Exercise instructions
From the entries that follow, pick out all lines holding "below".

....................

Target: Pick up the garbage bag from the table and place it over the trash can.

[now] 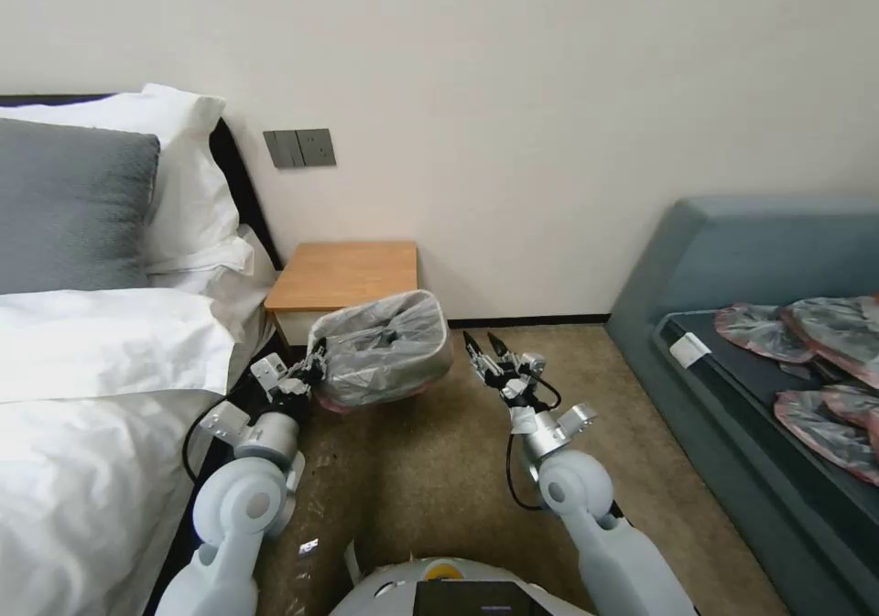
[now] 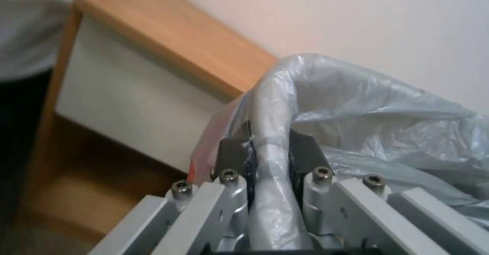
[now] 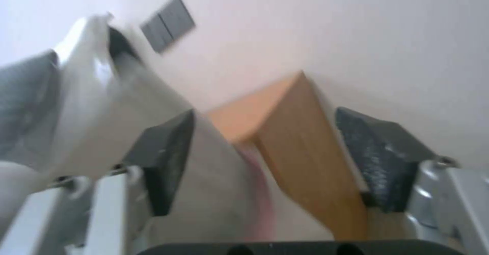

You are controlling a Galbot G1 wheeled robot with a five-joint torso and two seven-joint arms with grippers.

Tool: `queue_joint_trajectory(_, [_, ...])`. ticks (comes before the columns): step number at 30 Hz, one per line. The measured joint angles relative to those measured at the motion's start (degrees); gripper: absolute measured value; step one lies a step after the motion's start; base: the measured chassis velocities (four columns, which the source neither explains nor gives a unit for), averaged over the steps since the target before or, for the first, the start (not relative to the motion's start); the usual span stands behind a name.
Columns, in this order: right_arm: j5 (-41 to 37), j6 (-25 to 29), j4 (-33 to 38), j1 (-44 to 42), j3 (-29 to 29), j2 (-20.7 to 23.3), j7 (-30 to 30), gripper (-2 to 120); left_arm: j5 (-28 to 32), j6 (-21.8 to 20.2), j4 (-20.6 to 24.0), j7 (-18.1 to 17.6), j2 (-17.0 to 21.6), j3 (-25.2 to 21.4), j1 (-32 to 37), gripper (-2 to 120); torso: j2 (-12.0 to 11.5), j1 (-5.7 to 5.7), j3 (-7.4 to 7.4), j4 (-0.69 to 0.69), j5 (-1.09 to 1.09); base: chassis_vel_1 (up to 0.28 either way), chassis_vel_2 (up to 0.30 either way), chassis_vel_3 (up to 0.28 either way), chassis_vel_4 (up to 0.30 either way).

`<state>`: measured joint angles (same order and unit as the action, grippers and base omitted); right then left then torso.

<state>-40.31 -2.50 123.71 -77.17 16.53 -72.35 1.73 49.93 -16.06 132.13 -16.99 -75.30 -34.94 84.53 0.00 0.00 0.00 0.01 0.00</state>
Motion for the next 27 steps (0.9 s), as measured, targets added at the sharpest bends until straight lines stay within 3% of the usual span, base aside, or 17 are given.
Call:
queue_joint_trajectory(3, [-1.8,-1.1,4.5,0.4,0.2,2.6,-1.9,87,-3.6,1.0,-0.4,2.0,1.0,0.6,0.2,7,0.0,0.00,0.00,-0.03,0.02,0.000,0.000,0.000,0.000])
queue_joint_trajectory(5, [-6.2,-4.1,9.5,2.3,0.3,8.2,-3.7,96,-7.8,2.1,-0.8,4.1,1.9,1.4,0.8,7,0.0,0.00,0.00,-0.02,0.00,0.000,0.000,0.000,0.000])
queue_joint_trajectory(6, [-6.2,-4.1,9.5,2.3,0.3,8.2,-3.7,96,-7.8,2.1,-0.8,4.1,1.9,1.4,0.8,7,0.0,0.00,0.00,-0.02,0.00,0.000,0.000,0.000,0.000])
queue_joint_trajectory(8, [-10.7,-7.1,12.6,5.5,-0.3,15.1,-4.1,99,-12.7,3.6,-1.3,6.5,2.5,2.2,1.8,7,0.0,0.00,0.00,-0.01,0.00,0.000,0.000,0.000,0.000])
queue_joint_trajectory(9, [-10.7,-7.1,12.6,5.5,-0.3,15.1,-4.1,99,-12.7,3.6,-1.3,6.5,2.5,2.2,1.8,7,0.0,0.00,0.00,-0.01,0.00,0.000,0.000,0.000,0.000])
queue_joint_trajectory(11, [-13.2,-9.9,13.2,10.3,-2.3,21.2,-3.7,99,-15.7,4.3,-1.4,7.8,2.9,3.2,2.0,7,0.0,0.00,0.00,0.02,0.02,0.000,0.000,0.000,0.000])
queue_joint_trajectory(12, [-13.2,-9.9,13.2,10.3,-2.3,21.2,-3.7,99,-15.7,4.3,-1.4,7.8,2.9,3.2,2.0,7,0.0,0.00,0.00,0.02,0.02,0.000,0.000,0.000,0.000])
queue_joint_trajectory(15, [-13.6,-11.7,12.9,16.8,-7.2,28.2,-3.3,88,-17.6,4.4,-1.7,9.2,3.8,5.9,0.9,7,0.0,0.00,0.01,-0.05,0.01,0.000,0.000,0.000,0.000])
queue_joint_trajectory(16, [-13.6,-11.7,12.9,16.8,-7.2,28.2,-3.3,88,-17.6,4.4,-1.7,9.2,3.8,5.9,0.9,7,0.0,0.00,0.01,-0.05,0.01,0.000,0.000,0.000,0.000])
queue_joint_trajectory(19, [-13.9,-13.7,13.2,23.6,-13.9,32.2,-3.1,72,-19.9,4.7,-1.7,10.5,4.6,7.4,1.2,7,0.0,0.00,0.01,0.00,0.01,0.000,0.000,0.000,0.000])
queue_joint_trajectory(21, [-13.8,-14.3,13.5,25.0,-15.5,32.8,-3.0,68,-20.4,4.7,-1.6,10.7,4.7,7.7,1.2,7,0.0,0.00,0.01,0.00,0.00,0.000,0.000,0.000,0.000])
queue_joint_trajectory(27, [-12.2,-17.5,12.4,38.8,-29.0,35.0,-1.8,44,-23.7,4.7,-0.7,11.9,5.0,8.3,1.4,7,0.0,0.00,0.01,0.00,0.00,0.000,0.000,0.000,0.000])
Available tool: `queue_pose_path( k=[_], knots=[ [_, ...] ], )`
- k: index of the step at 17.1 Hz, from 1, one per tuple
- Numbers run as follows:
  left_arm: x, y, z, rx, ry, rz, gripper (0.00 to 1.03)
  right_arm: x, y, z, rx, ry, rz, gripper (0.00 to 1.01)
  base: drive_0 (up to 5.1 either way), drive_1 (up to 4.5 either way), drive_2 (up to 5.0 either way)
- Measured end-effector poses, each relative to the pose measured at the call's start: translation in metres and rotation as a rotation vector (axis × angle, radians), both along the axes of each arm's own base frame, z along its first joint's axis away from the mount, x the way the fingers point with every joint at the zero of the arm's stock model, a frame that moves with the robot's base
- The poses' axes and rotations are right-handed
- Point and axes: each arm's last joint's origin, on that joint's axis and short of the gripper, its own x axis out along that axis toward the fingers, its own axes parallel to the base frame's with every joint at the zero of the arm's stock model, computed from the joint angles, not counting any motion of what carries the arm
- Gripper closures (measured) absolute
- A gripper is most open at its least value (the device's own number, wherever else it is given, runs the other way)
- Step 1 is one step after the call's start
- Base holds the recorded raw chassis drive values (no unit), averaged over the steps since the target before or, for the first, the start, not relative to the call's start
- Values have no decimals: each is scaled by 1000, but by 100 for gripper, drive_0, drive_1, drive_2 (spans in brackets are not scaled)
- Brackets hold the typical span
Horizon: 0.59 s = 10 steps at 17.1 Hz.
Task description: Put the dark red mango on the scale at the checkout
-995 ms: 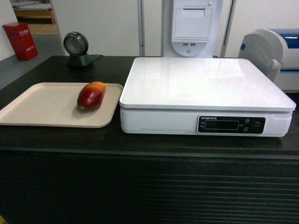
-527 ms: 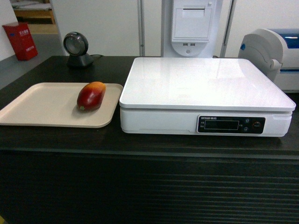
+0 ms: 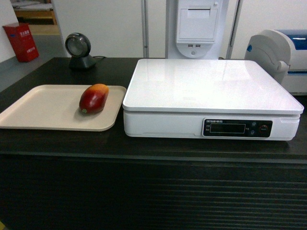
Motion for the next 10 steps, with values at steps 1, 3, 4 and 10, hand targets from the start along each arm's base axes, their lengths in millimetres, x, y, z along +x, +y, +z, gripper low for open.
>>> queue_pose_path(
  k=[1, 3, 4, 10],
  knots=[
    [2, -2, 9, -5, -33, 60, 5, 0, 0, 0, 0, 0, 0, 3, 0, 0, 0],
    [55, 2, 45, 10, -123, -20, 5, 0, 0, 0, 0, 0, -1, 3, 0, 0, 0],
    [83, 7, 53, 18, -133, -58, 5, 0, 0, 0, 0, 0, -1, 3, 0, 0, 0],
    [296, -4, -7, 44, 314, -225, 5, 0, 0, 0, 0, 0, -1, 3, 0, 0, 0]
  ],
)
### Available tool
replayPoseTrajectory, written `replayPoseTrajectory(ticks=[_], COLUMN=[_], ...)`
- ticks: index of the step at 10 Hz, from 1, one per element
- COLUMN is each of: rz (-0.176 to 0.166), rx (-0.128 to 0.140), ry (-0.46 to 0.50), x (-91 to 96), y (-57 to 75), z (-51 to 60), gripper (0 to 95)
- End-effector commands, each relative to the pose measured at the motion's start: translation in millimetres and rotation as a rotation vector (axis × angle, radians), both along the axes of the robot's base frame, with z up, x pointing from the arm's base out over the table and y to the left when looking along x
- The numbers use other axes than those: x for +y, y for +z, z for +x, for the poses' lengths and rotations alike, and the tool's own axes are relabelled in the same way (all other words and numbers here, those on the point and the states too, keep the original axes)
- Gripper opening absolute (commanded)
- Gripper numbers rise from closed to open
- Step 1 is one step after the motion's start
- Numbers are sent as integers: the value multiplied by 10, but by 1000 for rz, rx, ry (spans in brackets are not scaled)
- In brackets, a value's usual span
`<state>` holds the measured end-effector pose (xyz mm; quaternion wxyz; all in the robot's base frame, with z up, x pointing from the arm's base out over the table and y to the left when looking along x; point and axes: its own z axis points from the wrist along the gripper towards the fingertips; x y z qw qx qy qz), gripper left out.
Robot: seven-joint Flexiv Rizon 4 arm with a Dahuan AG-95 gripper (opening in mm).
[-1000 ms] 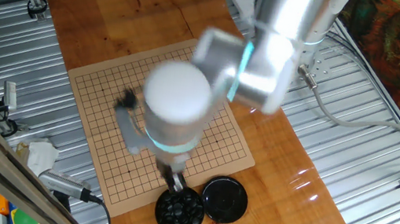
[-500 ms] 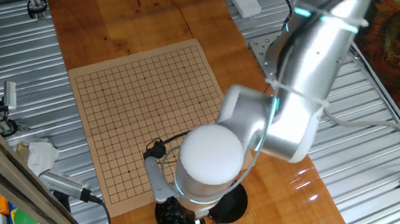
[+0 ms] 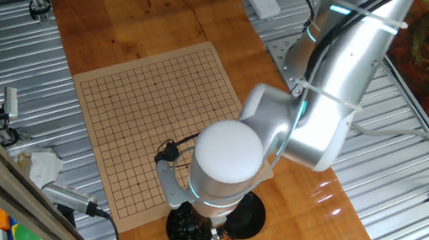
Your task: Play the first move as black on the 3-4 point in the upper right corner of the Go board
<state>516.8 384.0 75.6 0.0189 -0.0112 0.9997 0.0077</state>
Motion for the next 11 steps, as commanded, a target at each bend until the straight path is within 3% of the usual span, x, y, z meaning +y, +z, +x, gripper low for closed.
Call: replayPoseTrajectory(ticks=[1,11], rz=[-3,3], rx=[5,-10], ry=[23,28], x=[9,26], y=[-10,-23], z=[-12,13], gripper=[0,0])
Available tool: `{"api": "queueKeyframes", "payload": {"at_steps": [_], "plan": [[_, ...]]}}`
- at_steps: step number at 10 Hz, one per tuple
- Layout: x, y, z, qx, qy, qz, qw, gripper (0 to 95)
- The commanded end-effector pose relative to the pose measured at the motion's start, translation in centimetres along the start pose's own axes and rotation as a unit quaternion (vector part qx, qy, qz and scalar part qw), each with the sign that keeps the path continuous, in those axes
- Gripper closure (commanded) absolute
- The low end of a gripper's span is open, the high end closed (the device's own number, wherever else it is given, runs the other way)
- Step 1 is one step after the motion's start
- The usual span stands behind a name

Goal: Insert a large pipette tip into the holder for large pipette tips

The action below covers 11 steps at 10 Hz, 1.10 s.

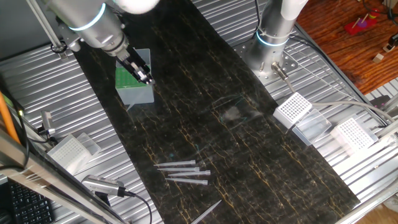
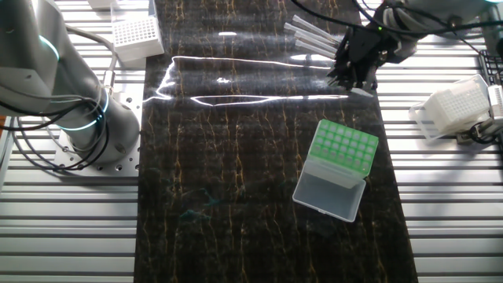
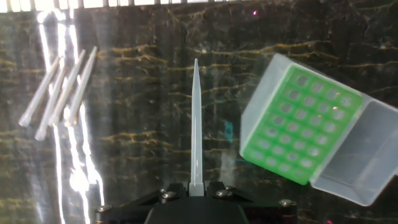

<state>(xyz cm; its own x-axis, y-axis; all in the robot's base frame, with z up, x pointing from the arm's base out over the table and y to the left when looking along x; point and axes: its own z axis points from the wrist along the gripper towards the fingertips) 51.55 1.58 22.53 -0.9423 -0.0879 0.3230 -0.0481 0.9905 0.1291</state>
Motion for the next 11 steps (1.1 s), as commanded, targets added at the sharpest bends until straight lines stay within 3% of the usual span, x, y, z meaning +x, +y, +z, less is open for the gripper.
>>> {"api": "queueKeyframes", "payload": {"at_steps": [1,5,11], "plan": [[0.8,-0.6,-0.3,0.004,0.005,-0.004,1.0,95.0],[3.1,-2.4,-1.4,0.006,0.026,-0.007,0.9996,95.0],[5.6,-4.3,-2.1,0.006,0.041,-0.02,0.9989,95.0]]}}
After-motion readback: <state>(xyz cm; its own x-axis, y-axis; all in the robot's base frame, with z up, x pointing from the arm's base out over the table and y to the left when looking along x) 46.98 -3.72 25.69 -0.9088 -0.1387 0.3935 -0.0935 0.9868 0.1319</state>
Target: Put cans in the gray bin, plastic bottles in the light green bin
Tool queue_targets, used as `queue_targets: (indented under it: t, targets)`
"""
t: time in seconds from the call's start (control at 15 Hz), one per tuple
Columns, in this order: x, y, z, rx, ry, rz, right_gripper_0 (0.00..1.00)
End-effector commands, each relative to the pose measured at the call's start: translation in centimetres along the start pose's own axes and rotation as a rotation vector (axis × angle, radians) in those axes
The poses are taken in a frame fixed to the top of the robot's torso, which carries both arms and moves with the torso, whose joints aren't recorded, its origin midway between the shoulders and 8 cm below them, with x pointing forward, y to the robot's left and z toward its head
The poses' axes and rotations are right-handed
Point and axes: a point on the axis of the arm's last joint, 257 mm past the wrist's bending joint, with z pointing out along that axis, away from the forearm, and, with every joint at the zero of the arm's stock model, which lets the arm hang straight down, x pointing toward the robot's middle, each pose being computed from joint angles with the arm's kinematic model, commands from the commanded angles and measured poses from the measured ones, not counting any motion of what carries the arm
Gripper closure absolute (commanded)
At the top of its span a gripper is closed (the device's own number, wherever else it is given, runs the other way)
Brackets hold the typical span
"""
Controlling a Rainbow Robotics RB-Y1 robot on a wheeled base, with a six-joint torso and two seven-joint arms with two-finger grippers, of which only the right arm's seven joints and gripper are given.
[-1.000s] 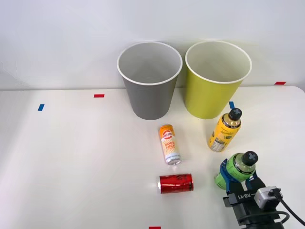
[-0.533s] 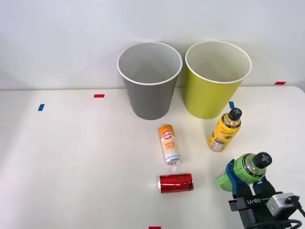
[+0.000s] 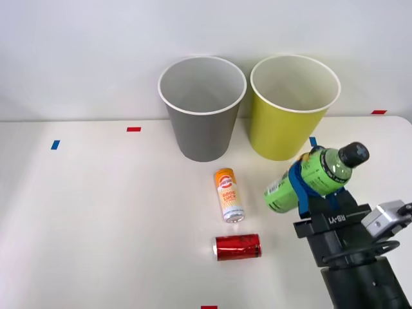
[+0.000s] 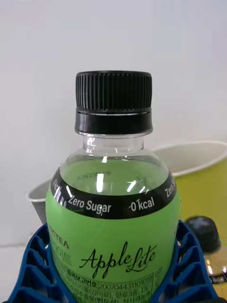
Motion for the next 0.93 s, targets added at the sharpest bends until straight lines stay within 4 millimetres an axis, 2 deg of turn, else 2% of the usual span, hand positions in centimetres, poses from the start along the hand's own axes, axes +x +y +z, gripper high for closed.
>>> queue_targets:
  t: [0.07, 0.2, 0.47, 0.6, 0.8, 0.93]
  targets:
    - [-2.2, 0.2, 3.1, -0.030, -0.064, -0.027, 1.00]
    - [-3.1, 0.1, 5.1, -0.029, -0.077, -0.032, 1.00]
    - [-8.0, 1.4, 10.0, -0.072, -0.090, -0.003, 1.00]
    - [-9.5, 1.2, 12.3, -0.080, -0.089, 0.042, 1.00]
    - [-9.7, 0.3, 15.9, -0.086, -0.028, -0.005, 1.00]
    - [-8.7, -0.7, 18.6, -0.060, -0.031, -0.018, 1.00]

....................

Your solution
The action below covers 11 steps at 10 Hz, 1.10 s.
The poses are taken in a frame fixed to the top of the robot's torso, which carries both arms and moves with the torso, whose joints aren't recorded, its origin midway between the shoulders and 8 cm below them, with x pointing forward, y to the robot's left and z toward its head

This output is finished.